Opened 16 years ago
Closed 15 years ago
#8049 closed (fixed)
AdminSite login has_permission inconsistency
| Reported by: | nathan | Owned by: | Brian Rosner |
|---|---|---|---|
| Component: | contrib.admin | Version: | 1.0 |
| Severity: | Keywords: | AdminSite login has_permission | |
| Cc: | Triage Stage: | Accepted | |
| Has patch: | yes | Needs documentation: | no |
| Needs tests: | no | Patch needs improvement: | no |
| Easy pickings: | no | UI/UX: | no |
Description
This is mainly a suggestion for refactoring but it may have security implications. Within the new AdminSite class you have a has_permission method and a login method.
has_permission checks for:
request.user.is_authenticated() and request.user.is_staff
while after authenticating login checks for:
if user.is_active and user.is_staff:
This results in a situation where a user may no longer be able to login but they still have permission to use the site, for example if a user were deactivated while logged in. Since the has_perm method of the user object checks if the user is active this doesn't seem to be too big of a problem under the current configuration, any attempt to access a specific object fails when the user.has_perm method is called. However this seems to be relying on a side effect, as the code evolves or for people subclassing the AdminSite real problems may result. Things could get ugly if someone were to override the has_permission method in a subclass and not the login method or vice versa.
I perhaps may not have dug deeply enough and there is a good reason for having two sets of tests that can be different but in general this seems to violate the DRY principle and open the door for future problems. It appears the code would be more robust if there were a single set of tests that both login and has_permission checked during verification.
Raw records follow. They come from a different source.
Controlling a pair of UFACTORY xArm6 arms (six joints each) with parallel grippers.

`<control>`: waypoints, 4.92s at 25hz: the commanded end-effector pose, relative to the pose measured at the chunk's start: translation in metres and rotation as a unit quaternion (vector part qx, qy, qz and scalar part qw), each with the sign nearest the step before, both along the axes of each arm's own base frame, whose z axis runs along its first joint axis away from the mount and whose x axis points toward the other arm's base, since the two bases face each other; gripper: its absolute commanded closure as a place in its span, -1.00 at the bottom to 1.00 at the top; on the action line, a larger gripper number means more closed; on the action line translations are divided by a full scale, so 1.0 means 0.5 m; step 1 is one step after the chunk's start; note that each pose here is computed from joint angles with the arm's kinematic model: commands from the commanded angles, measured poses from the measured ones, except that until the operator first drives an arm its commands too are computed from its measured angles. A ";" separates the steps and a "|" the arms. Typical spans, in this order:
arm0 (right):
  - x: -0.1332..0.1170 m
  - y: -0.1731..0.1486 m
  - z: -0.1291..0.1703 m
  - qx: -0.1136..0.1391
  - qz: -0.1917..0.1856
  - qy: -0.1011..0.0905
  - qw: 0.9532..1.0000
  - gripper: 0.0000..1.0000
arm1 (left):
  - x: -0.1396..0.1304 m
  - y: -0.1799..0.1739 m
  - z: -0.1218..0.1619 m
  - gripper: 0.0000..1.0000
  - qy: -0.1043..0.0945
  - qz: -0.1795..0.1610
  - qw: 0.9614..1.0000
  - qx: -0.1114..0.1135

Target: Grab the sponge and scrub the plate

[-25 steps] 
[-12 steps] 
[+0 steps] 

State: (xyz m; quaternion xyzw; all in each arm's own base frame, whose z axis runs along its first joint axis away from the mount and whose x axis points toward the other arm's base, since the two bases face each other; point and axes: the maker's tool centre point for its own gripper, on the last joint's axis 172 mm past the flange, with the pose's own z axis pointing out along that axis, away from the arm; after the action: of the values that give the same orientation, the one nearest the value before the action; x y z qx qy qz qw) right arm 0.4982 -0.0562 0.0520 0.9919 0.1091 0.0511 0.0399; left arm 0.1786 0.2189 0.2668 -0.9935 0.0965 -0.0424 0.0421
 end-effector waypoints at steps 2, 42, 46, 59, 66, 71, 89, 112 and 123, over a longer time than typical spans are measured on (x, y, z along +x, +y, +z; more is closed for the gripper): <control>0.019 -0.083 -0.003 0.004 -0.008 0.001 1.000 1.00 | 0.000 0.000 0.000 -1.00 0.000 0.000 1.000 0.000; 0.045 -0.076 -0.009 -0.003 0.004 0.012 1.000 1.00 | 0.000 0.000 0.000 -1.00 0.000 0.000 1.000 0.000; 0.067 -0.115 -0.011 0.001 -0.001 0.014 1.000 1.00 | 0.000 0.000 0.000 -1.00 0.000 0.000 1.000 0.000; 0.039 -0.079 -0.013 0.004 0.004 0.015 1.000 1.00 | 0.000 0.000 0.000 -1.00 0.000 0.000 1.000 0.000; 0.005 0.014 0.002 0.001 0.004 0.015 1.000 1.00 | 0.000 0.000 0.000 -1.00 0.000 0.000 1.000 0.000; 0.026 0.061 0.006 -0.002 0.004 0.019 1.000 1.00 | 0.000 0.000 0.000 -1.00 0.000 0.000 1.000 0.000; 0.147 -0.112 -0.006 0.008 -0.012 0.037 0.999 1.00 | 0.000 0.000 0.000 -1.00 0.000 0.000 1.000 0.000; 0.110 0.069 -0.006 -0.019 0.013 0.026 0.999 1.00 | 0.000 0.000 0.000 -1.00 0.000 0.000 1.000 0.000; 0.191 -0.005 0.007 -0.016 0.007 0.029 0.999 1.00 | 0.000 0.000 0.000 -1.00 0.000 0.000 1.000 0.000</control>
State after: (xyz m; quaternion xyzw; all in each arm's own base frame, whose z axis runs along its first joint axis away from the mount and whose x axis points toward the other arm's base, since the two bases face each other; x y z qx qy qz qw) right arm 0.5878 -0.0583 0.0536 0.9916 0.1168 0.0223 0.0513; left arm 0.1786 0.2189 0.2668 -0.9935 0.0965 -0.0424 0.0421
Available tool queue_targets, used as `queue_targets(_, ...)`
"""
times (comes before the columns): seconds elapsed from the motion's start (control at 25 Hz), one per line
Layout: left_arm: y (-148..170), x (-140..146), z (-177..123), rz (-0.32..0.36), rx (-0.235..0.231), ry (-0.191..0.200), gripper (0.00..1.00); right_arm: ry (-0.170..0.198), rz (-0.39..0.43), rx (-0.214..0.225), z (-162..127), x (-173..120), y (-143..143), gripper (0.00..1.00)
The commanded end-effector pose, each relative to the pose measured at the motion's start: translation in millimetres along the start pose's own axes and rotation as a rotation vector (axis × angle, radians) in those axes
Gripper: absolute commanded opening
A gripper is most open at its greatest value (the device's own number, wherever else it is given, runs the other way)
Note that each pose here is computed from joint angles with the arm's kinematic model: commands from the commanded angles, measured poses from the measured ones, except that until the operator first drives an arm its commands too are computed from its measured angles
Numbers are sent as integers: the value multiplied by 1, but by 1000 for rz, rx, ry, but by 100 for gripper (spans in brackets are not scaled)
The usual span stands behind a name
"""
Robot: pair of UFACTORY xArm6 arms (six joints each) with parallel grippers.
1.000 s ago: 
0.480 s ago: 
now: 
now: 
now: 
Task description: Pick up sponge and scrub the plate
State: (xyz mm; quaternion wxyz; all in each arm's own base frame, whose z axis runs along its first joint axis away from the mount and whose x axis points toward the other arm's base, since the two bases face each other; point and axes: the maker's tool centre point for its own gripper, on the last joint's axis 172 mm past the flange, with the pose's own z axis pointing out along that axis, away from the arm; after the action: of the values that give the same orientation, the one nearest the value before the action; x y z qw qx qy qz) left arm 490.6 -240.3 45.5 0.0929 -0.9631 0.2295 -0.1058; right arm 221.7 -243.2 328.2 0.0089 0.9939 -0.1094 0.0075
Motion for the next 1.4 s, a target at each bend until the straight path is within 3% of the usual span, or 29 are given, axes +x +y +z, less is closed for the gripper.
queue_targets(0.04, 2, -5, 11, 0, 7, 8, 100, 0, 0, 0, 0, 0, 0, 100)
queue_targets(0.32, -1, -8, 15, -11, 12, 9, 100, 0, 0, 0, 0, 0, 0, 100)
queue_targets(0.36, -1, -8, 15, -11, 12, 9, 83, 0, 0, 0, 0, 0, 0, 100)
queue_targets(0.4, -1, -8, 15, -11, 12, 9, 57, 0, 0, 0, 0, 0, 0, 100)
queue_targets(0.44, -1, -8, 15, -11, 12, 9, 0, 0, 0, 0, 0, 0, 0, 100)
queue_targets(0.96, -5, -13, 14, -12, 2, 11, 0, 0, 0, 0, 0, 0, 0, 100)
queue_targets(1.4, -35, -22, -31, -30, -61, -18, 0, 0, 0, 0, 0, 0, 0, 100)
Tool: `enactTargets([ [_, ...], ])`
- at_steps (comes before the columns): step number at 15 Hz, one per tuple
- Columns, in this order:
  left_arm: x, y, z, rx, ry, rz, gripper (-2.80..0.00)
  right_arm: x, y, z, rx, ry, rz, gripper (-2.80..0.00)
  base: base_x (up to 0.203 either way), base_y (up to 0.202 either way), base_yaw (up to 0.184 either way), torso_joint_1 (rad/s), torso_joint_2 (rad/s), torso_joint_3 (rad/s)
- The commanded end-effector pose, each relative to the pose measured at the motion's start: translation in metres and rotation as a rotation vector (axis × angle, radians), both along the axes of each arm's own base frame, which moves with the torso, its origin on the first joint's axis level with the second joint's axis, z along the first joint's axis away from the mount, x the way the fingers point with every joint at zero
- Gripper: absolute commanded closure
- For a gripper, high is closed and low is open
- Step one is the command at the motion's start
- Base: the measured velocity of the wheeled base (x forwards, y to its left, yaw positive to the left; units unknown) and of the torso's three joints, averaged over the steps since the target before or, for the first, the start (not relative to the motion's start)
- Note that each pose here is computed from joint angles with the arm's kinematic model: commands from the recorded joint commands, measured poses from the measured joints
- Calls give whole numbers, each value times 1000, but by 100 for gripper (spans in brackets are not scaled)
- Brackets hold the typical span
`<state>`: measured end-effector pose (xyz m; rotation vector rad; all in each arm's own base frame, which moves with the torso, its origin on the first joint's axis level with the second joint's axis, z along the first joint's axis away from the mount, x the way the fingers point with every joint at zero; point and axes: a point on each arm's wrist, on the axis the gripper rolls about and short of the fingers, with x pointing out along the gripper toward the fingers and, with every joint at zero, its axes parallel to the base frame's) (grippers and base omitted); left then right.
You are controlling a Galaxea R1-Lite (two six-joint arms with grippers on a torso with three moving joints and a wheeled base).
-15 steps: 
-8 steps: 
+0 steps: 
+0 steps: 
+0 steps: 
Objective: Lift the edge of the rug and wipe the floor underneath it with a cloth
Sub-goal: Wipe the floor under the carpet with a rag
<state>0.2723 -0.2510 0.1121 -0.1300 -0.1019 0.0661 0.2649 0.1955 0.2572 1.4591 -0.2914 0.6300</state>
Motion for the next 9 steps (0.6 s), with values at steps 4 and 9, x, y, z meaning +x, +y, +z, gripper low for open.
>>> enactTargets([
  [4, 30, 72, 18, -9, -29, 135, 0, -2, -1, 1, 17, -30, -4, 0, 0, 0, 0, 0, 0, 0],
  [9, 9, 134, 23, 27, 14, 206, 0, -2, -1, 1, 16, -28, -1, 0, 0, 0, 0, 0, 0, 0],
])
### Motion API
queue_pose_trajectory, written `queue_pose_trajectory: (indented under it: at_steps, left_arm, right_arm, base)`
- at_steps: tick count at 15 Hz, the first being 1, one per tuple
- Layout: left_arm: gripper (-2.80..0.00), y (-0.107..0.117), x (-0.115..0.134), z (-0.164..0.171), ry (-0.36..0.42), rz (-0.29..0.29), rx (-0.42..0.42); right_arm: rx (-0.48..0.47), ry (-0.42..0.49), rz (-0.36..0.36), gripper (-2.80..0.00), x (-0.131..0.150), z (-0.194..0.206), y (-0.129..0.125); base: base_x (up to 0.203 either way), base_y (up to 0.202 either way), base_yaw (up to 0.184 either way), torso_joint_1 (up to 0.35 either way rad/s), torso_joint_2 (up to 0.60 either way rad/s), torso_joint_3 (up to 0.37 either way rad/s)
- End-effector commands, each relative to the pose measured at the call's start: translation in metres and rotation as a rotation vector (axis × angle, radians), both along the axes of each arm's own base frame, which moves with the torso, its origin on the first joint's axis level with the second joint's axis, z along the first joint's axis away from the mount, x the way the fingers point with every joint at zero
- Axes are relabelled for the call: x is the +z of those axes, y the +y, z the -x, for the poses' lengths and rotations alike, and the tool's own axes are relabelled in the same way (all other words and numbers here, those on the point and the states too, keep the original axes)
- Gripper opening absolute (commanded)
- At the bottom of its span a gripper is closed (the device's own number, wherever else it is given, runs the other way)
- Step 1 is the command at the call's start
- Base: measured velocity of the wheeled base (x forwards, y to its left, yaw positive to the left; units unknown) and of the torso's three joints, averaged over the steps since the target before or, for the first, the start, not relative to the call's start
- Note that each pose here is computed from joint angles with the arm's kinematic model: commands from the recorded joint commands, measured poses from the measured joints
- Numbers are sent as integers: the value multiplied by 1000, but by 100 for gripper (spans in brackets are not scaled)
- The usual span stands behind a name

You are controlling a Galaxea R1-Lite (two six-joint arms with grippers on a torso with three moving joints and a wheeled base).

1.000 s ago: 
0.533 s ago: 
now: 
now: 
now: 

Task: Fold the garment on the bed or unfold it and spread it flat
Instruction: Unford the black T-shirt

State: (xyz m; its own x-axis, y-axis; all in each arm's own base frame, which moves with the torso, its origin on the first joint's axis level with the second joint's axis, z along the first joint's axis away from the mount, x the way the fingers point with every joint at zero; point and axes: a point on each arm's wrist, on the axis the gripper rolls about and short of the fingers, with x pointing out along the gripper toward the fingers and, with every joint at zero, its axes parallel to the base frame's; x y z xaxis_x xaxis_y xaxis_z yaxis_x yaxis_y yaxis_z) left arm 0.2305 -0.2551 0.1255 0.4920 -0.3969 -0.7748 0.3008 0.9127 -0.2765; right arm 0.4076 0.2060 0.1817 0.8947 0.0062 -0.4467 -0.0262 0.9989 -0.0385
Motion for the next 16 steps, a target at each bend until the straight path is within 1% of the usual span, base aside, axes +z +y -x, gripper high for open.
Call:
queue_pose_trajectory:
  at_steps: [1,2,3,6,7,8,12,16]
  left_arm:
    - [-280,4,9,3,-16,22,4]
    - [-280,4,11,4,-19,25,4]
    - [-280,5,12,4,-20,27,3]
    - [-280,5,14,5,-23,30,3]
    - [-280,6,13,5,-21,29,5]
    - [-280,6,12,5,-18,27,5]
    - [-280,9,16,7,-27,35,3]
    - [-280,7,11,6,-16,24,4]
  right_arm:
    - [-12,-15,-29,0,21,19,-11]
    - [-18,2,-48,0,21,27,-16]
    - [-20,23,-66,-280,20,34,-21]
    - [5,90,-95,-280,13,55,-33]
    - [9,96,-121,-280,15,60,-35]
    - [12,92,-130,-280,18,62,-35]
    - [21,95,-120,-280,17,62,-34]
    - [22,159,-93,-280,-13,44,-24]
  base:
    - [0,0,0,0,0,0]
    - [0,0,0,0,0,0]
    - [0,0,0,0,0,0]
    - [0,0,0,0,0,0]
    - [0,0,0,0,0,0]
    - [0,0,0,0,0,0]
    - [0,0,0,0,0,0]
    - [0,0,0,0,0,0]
At the very least it would seem to make sense to explicitly check for user.is_active within the has_permission method rather than waiting for the admin model object to implicitly check it during an add/change/delete has_perm test.
Thank you,
Attachments (1)
Change History (9)
comment:1 by , 16 years ago
| Triage Stage: | Unreviewed → Design decision needed |
|---|
comment:2 by , 16 years ago
| Version: | SVN → 1.0 |
|---|
comment:3 by , 16 years ago
| Owner: | changed from to |
|---|---|
| Triage Stage: | Design decision needed → Accepted |
comment:4 by , 15 years ago
| Owner: | changed from to |
|---|---|
| Status: | new → assigned |
comment:5 by , 15 years ago
| Has patch: | set |
|---|
Added a patch fixing all mentioned cases and a couple more in obscure places (special header generation).
comment:6 by , 15 years ago
| Owner: | changed from to |
|---|---|
| Status: | assigned → new |
comment:7 by , 15 years ago
| Status: | new → assigned |
|---|
comment:8 by , 15 years ago
| Resolution: | → fixed |
|---|---|
| Status: | assigned → closed |
This problem also limits the utility of custom AdminSites. I wanted to override the has_permission to allow non-staff users to access a limited customized AdminSite, while retaining the default admin site with full access for staff users. By using the has_permission test in both places, it will allow more custom usage of the admin interface.
Could also create a new function, perhaps 'has_access_permission', as separate test to see if the user can access the AdminSite at all? Subclasses will then have an easy way to control access to custom AdminSites.